Appellants, The Ingros Family, LLC and Jeffrey S. Ingros, appeal from the orders entered on December 19, 2019, dismissing, as untimely, their petitions to strike and/or open two confessed judgments. We affirm.

The trial court summarized the facts and procedural history of this case as follows:

[ ] Ryan D. Sharbonno [(Sharbonno)] is an adult individual domiciled [in] Aliquippa, Beaver County[,] Pennsylvania[,] 15001. [Appellants operate] a business located [in] Beaver County, Beaver, Pennsylvania, 15009. On May 3, 2018, [Sharbonno] filed a complaint in confession of judgment against [Appellants] at case number 31137-2018 in the amount of $60,000[.00]. On November 20, 2018, [Sharbonno] filed a second complaint in confession of judgment against [Appellants] at case number 33331-2018 in the amount of $460,000[.00]. Both complaints and confessions of judgment are based on a promissory note that [Sharbonno] and [Appelllants] entered into on April 16, 2018. [1] In accordance with Pa.R.Civ.P. 2958.1, counsel for [Sharbonno] served notices of intention to execute on the judgments upon [Appellants] on May 2, 2019, which required the filing of a petition to strike or open the judgment[s] within 30 days of service in order to potentially avoid execution.
The attorneys [for both parties] agreed to an extension for [Appellants] to respond to the confessed judgments until June 14, 2019. On or about June 14, 2019[,] counsel for [Appellants] mailed petitions to strike and/or open the judgments in each of the cases [(one for each confessed judgment)] to the Prothonotary of Beaver County. The Prothonotary did not receive and file/docket the petitions until June 17, 2019. Thereafter, [Sharbonno] filed motions to strike the petitions as untimely filed. [The trial court] held argument on these issues on November 13, 2019.
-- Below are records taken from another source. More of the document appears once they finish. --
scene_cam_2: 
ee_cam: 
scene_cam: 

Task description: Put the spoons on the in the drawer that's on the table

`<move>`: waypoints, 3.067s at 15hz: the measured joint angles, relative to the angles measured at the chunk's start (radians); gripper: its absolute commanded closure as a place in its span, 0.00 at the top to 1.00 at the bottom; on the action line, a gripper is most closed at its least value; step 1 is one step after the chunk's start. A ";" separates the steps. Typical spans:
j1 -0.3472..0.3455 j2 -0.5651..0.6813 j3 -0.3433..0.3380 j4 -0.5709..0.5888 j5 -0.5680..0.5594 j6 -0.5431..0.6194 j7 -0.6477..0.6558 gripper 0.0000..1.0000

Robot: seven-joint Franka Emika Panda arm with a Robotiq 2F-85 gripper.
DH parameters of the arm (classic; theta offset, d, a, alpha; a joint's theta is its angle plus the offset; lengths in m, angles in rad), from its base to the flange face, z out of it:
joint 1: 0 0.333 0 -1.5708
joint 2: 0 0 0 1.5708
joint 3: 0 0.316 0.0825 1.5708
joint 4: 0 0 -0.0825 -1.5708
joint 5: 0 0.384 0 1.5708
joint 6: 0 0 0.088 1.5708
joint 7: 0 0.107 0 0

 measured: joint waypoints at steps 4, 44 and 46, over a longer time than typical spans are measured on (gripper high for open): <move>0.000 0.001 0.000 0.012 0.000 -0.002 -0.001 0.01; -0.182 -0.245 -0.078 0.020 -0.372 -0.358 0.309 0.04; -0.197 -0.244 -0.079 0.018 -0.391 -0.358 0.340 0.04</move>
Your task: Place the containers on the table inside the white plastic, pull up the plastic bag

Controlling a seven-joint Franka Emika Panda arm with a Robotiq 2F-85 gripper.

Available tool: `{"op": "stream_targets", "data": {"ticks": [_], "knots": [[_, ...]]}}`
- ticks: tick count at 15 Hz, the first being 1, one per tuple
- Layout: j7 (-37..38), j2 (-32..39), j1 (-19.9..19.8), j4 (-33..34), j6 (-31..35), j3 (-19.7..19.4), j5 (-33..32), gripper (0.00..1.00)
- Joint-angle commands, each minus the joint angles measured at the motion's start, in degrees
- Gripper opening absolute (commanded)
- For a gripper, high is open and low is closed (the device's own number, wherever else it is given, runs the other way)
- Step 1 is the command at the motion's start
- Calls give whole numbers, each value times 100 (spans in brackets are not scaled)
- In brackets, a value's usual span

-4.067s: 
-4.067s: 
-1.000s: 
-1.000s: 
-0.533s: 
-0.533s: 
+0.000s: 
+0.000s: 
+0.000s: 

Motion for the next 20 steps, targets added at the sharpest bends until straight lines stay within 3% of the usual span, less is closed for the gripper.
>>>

Trial Court Opinion, 12/19/2019, at 1-2.

In a single order and opinion entered on December 19, 2019, the trial court granted Sharbonno's motions to strike the petitions to open and/or strike the confessed judgments. In addition, the court denied Appellants' petitions to strike and/or open the judgments. These timely appeals resulted. 2 On appeal, Appellants present the following issues for our review:

1. Did the [trial c]ourt err in holding that the [p]etitions [to strike and/or open judgment] were not timely filed?
2. Did the [trial c]ourt err in holding that the [p]etitions [to strike and/or open judgment] were required to be presented to the judge within 30 days?
3. Did the [trial c]ourt overlook the case law holding that a void judgment may be stricken at any time?
4. Was the second confessed judgment void because the warrant of attorney had been "exhausted" by the first confession?
5. Did the petition to open set forth prima facie grounds for relief?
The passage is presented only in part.